■ Dataset entries ■
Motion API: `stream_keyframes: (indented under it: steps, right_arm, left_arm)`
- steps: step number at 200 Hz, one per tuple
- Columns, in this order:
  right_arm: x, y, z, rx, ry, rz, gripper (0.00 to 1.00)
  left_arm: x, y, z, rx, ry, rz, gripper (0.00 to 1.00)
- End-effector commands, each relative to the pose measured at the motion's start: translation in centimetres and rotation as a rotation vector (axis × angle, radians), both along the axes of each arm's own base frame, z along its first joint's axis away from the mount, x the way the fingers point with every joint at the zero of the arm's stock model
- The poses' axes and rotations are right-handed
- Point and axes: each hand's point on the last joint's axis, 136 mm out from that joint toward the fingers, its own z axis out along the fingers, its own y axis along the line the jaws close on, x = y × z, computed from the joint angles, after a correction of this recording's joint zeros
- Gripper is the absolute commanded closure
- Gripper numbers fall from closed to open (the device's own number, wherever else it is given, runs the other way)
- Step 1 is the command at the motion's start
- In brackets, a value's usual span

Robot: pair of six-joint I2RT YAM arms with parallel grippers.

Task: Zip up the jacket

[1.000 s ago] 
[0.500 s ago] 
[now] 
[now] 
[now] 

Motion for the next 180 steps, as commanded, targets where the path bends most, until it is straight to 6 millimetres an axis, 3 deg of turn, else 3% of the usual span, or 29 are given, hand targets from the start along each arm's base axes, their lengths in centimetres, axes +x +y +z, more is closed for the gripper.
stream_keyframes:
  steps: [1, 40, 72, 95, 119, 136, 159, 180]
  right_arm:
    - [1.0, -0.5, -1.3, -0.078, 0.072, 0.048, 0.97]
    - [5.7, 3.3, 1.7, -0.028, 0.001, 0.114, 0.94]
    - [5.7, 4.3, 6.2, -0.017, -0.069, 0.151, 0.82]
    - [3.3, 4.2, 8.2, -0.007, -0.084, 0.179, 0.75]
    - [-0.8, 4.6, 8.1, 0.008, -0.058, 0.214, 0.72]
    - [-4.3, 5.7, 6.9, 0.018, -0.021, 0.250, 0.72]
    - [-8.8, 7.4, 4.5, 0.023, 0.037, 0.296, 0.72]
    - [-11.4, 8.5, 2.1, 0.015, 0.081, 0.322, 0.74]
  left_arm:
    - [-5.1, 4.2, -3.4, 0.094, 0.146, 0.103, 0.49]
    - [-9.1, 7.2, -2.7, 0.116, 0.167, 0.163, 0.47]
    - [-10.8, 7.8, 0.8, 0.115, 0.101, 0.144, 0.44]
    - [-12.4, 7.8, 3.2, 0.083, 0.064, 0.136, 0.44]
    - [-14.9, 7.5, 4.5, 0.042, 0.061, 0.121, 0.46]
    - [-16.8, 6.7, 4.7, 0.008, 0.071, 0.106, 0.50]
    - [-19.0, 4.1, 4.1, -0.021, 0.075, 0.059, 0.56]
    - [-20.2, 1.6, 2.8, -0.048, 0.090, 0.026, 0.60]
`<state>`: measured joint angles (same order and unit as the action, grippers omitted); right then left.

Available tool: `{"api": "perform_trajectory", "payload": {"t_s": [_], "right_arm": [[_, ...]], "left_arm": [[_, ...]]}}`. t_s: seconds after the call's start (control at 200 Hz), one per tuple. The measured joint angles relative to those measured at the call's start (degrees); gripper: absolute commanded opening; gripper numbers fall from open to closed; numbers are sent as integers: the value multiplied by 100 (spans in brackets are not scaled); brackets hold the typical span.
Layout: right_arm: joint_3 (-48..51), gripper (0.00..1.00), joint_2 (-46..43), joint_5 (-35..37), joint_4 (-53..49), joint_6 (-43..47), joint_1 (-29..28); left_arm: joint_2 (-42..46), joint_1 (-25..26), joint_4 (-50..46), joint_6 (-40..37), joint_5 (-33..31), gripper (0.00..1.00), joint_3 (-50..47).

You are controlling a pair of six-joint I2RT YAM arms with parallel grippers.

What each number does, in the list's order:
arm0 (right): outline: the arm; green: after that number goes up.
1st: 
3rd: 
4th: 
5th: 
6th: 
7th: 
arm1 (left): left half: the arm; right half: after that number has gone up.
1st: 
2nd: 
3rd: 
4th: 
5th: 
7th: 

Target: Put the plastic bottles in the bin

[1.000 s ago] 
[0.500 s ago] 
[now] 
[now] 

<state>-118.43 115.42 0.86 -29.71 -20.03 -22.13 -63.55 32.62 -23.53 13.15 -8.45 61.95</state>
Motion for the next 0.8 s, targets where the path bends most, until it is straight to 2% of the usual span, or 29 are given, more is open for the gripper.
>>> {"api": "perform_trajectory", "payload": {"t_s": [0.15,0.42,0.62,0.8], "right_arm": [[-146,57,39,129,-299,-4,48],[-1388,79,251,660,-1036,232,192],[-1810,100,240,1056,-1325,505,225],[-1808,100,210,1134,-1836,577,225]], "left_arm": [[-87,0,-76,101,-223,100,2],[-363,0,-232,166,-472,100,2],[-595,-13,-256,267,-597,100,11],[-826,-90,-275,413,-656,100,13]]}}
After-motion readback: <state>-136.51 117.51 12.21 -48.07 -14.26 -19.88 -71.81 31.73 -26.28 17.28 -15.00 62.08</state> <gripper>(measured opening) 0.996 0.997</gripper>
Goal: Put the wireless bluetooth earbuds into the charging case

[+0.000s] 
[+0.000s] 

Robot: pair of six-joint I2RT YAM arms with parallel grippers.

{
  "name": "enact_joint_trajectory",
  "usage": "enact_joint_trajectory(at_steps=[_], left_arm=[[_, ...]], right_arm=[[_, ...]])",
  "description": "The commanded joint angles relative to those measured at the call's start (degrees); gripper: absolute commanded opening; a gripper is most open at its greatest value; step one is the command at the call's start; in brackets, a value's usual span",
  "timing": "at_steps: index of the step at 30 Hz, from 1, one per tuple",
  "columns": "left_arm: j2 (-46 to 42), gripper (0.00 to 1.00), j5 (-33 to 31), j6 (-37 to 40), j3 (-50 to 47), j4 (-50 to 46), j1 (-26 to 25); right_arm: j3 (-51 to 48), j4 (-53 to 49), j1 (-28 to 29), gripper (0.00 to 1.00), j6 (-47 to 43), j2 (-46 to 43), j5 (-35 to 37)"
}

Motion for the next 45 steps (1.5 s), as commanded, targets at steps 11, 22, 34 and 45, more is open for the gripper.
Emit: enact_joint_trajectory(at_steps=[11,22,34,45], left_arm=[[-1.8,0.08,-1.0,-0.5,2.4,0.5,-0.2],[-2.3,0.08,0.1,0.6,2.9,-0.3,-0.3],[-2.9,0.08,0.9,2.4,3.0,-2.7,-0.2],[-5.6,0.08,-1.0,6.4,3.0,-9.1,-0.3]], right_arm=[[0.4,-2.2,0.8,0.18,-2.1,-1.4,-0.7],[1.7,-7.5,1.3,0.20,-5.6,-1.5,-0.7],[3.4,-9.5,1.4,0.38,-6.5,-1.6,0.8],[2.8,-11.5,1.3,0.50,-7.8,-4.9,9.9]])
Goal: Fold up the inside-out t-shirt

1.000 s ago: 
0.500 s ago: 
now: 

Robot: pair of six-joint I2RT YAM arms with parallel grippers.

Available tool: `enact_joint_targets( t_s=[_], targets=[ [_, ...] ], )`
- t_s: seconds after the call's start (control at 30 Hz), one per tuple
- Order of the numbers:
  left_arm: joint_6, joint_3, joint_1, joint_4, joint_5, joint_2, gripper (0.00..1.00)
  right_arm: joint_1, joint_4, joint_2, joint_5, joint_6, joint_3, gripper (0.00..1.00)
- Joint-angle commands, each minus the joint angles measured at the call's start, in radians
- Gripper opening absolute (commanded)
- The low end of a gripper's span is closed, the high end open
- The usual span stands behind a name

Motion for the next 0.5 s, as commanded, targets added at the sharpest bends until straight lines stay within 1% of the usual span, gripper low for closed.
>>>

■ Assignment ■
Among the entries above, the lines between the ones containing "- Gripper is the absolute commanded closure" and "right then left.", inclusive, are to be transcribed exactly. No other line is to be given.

■ Response to this task ■
- Gripper is the absolute commanded closure
- Gripper numbers fall from closed to open (the device's own number, wherever else it is given, runs the other way)
- Step 1 is the command at the motion's start
- In brackets, a value's usual span

Robot: pair of six-joint I2RT YAM arms with parallel grippers.

Task: Zip up the jacket

[1.000 s ago] 
[0.500 s ago] 
[now] 
[now] 
[now] 

Motion for the next 180 steps, as commanded, targets where the path bends most, until it is straight to 6 millimetres an axis, 3 deg of turn, else 3% of the usual span, or 29 are given, hand targets from the start along each arm's base axes, their lengths in centimetres, axes +x +y +z, more is closed for the gripper.
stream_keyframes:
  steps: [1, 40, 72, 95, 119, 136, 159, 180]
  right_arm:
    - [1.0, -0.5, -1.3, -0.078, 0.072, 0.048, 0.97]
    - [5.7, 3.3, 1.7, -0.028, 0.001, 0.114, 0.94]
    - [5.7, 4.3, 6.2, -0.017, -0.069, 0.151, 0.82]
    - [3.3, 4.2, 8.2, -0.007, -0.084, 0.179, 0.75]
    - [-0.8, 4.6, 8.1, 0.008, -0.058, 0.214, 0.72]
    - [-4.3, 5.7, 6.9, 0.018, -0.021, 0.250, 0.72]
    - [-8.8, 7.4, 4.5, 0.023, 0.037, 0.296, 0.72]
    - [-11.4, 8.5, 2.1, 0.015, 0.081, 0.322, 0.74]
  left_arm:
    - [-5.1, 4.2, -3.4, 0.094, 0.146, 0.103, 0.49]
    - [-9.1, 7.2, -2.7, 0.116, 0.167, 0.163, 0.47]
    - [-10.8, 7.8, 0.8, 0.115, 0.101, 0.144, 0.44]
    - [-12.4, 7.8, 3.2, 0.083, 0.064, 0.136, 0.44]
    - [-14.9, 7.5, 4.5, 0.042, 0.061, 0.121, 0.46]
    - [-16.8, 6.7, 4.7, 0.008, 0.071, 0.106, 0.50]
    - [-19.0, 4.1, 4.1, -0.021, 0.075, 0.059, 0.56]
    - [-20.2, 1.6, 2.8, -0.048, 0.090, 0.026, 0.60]
`<state>`: measured joint angles (same order and unit as the action, grippers omitted); right then left.

Work on this exercise has been finished.